Hadza are an indigenous people of North Tanzania. Their number is approximately one thousand persons. They inhabit Singida and Shinyanga regions near Lake Eyasi. Hadza speak an isolated Hadza language.

European science discovered Hadza in 1931 thanks to German ethnologist and archaeologist Ludwig Kohl-Larsen. Studies of this ethnic group were mostly conducted until the second half of nineteen-sixties, i.e. before radical changes in their way of life. They created a general idea about their traditional life style. Further studies by scientists from different countries at the end of the twentieth and beginning of the twenty-first centuries extended knowledge of this people and served as a major contribution into developing ideas about primitive communities.

The origins of Hadza are not quite clear. Anthropologically they belong to smaller negroid race with a few capoid features and therefore they were traditionally viewed as the remains of Khoisan peoples in East Africa. But recent genetic research proved that they are, in fact, more related to pigmies of West Africa.

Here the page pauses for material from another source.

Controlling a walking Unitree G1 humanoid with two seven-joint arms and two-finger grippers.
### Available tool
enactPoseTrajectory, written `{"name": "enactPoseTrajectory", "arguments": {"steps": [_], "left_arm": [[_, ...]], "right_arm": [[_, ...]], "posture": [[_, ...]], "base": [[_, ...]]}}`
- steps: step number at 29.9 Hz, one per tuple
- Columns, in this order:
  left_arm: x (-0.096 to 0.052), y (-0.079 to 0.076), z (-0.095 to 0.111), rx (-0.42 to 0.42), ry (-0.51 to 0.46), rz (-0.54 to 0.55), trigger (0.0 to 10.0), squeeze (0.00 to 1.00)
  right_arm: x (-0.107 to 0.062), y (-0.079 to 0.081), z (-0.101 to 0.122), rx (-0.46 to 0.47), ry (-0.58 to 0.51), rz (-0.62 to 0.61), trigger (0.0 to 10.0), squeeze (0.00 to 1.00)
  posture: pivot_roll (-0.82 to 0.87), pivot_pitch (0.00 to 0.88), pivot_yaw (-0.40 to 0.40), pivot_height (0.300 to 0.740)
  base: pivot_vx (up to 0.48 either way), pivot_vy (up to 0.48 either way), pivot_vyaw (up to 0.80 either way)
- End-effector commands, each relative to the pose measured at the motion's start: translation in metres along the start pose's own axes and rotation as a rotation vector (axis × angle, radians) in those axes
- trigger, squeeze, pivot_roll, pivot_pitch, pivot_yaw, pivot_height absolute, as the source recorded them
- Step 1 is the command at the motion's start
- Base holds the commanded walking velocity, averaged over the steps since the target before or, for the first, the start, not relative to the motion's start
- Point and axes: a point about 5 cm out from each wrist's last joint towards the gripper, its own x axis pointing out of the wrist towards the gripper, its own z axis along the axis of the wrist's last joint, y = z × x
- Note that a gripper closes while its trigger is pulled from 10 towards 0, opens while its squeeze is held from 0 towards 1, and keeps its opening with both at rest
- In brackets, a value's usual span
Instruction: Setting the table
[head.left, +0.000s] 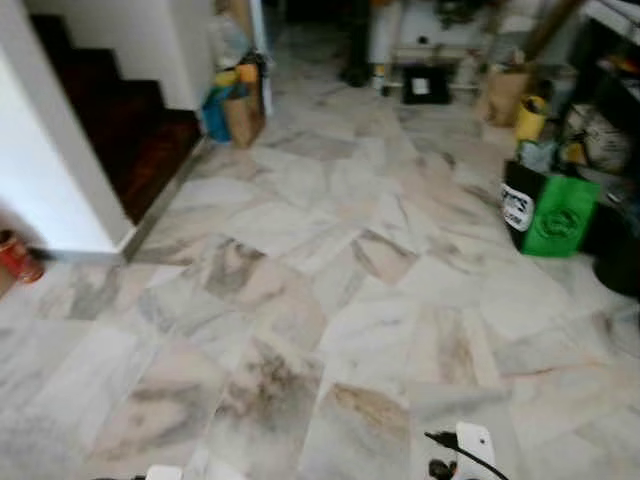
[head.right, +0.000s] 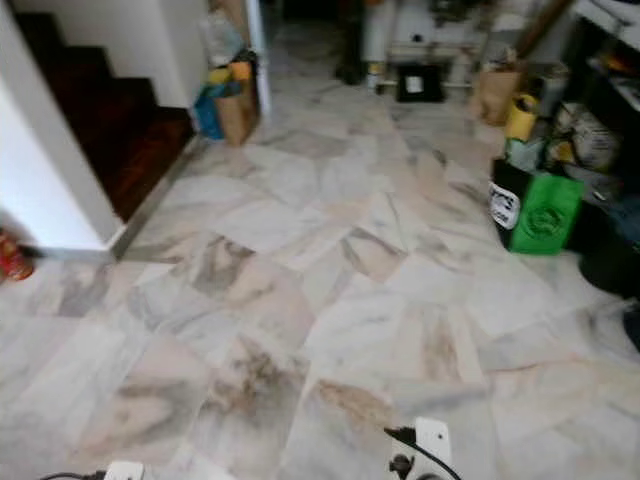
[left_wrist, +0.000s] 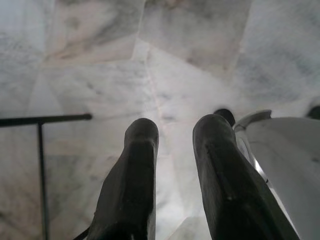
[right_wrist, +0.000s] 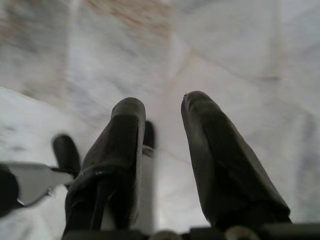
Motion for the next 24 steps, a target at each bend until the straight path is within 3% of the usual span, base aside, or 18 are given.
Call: {"name": "enactPoseTrajectory", "arguments": {"steps": [1,5,8,14,16,24], "left_arm": [[-0.004,0.011,-0.014,-0.016,0.042,0.021,10.0,0.0],[-0.008,0.024,-0.021,-0.051,0.052,0.032,10.0,0.0],[-0.01,0.032,-0.026,-0.032,0.058,0.038,10.0,0.0],[-0.011,0.034,-0.029,-0.064,0.075,0.04,10.0,0.0],[-0.011,0.031,-0.028,-0.03,0.07,0.033,10.0,0.0],[-0.003,0.003,-0.012,-0.02,0.043,0.006,10.0,0.0]], "right_arm": [[0.001,0.006,0.004,0.006,-0.011,0.014,10.0,0.0],[0.001,0.006,0.004,0.003,-0.012,0.015,10.0,0.0],[0.001,0.006,0.004,0.003,-0.012,0.015,10.0,0.0],[0.001,0.006,0.005,0.0,-0.016,0.016,10.0,0.0],[0.001,0.006,0.005,-0.006,-0.018,0.016,10.0,0.0],[0.001,0.007,0.007,0.021,-0.04,0.017,10.0,0.0]], "posture": [[0.03,0.0,0.009,0.74],[0.03,0.0,0.009,0.74],[0.03,0.0,0.009,0.74],[0.03,0.0,0.008,0.74],[0.03,0.0,0.007,0.74],[0.03,0.0,0.007,0.74]], "base": [[0.0,0.0,0.0],[0.0,0.0,-0.4],[0.0,0.0,0.0],[0.0,0.16,-0.27],[0.0,0.48,0.0],[0.0,0.0,0.0]]}}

Hadza are hunters and gatherers. Hunting is exclusively male occupation. They hunt single or in small groups, occasionally as many as fifteen men when hunting hippopotamus. Hunting weapons are bow and arrow and spear. Arrowheads and spearheads are mostly made of stone and sometimes hammered out of bartered iron. Bow and arrow were mostly used in hinting buffalo and wildebeest, arrows were often poisoned. The peak of hunting is dry season.

Gathering is both male and female occupation, especially at times when hunting is unproductive. Hadza gather fruits of wild plants, bird and turtle eggs. Gathered produce provides up to eighty per cent of Hadza diet.

Hadza dwellings for most part of the year are grass huts built on frames made of branches. Huts huddle together in a naturally protected area. During rainy season some people move to shelters under rocks. They have no stationary dwelling sites.

Hadza families form small groups and move from place to place together. They usually change their dwelling place once a fortnight. The composition of such groups is not constant, their members come together and separate at their will. The territories occupied by communities or «residential groups» have no definite borders. In fact, any Hadza can live, hunt or gather food wherever he or she wants. In dry season Hadza form groups of 100 to 200 persons, and in rainy season they prefer to live in separate communities.

Groups and communities of Hadza have no chiefs, although some people are more influential due to their personal qualities. Decisions concerning the whole community are taken by men.

In the first half of the twentieth century Hadza inhabited dry prairies and savannas in the plains and foothills north-east of Lake Eyasi. But extermination of tsetse fly in Hadza territories opened them up for neighbours — cattle-breeders and farmers. Today Hadza population is decreasing. Issansu, Mbulu and Maasai pressure them out to the marshes and wastelands south of Lake Eyasi. Hadza themselves say that they have lost three quarters of their lands within the last few decades. Some Hadza have given up nomadic lifestyle and help landowners cultivate their fields. Hadza try to defend their rights appealing to the government of Tanzania to protect their indigenous territories from encroachments by neighbouring peoples.